- **Action item**: Reproduce the data below in full and to the letter, images excepted.

※

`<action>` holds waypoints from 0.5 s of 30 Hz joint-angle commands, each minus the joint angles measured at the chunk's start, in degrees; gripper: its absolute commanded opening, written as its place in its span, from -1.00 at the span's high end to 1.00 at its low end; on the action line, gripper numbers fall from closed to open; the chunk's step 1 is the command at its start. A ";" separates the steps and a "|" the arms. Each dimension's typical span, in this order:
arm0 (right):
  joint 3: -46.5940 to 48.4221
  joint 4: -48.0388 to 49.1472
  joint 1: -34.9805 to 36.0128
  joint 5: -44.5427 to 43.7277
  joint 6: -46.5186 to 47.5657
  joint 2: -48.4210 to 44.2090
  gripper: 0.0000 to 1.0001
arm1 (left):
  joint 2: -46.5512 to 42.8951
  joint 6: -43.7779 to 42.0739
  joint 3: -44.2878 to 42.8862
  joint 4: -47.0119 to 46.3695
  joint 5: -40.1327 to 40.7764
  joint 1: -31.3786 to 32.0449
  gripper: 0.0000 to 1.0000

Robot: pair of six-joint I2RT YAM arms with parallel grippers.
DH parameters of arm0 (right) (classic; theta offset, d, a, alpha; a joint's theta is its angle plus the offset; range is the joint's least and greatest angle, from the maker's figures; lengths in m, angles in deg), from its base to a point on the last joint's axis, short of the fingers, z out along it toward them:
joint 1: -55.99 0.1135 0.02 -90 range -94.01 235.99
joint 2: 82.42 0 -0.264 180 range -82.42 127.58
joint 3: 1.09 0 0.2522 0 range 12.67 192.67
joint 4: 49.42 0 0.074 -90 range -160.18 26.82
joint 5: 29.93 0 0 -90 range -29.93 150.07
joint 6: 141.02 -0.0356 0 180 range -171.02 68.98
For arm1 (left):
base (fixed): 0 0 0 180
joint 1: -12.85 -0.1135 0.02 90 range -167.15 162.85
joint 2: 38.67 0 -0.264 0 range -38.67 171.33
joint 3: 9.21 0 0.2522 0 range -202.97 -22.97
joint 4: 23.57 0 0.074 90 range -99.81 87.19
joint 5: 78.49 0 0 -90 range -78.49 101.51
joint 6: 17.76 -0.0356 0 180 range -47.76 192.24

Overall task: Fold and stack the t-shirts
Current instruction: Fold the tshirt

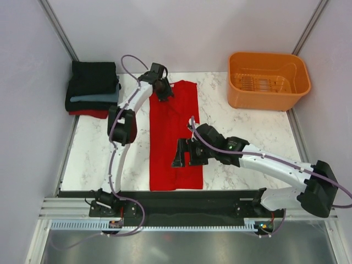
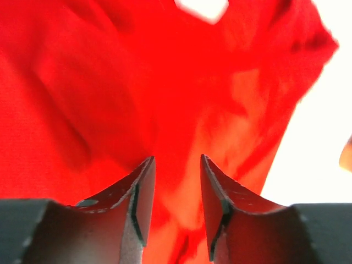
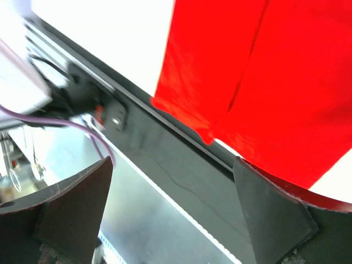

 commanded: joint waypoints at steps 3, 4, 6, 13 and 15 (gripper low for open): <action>9.59 -9.54 -4.10 -6.66 6.05 1.43 -0.96 | -20.82 -9.29 13.55 4.31 -1.94 -0.71 0.02; 11.52 -9.63 -4.73 -7.19 6.76 4.48 -0.96 | -27.12 -10.95 16.36 4.23 -1.85 -0.80 0.00; 13.72 -9.54 -6.48 -8.07 8.87 8.01 -0.96 | -32.95 -12.54 24.80 4.14 -1.50 -0.80 -0.02; 21.65 -9.72 -9.30 -11.83 11.34 17.79 -0.96 | -60.64 -14.83 54.41 0.28 -2.37 -0.53 -0.01; 18.25 -9.54 -9.65 -13.86 8.98 15.43 -0.96 | -68.99 -13.52 65.31 -1.13 -2.99 -0.10 0.00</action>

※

- **Solution to the exercise**:
`<action>` holds waypoints from 0.5 s of 30 Hz joint-angle commands, each minus the joint angles measured at the chunk's start, in degrees; gripper: its absolute commanded opening, written as its place in its span, from -1.00 at the span's high end to 1.00 at its low end; on the action line, gripper numbers fall from closed to open; the chunk's step 1 is the command at its start. A ";" separates the steps and a "|" the arms. Each dimension's typical span, in this order:
arm0 (right):
  joint 3: -46.5940 to 48.4221
  joint 4: -48.0388 to 49.1472
  joint 1: -34.9805 to 36.0128
  joint 5: -44.5427 to 43.7277
  joint 6: -46.5186 to 47.5657
  joint 2: -48.4210 to 44.2090
  gripper: 0.0000 to 1.0001
arm1 (left):
  joint 2: -46.5512 to 42.8951
  joint 6: -43.7779 to 42.0739
  joint 3: -44.2878 to 42.8862
  joint 4: -47.0119 to 46.3695
  joint 5: -40.1327 to 40.7764
  joint 1: -31.3786 to 32.0449
  gripper: 0.0000 to 1.0000

Robot: pair of six-joint I2RT YAM arms with parallel grippers.
DH parameters of arm0 (right) (classic; theta offset, d, a, alpha; a joint's theta is its angle plus the offset; range is the joint's least and greatest angle, from the maker's figures; lengths in m, angles in deg), from its base to a point on the last joint's axis, short of the fingers, z out along it toward them:
joint 1: -55.99 0.1135 0.02 -90 range -94.01 235.99
joint 2: 82.42 0 -0.264 180 range -82.42 127.58
joint 3: 1.09 0 0.2522 0 range 12.67 192.67
joint 4: 49.42 0 0.074 -90 range -160.18 26.82
joint 5: 29.93 0 0 -90 range -29.93 150.07
joint 6: 141.02 -0.0356 0 180 range -171.02 68.98
For arm1 (left):
base (fixed): 0 0 0 180
joint 1: -12.85 -0.1135 0.02 90 range -167.15 162.85
joint 2: 38.67 0 -0.264 0 range -38.67 171.33
joint 3: 9.21 0 0.2522 0 range -202.97 -22.97
joint 4: 23.57 0 0.074 90 range -99.81 87.19
joint 5: 78.49 0 0 -90 range -78.49 101.51
joint 6: 17.76 -0.0356 0 180 range -47.76 192.24

Overall task: Fold and stack the t-shirts
Current instruction: Fold the tshirt


 commanded: joint waypoints at steps 3, 4, 6, 13 and 15 (gripper low for open): <action>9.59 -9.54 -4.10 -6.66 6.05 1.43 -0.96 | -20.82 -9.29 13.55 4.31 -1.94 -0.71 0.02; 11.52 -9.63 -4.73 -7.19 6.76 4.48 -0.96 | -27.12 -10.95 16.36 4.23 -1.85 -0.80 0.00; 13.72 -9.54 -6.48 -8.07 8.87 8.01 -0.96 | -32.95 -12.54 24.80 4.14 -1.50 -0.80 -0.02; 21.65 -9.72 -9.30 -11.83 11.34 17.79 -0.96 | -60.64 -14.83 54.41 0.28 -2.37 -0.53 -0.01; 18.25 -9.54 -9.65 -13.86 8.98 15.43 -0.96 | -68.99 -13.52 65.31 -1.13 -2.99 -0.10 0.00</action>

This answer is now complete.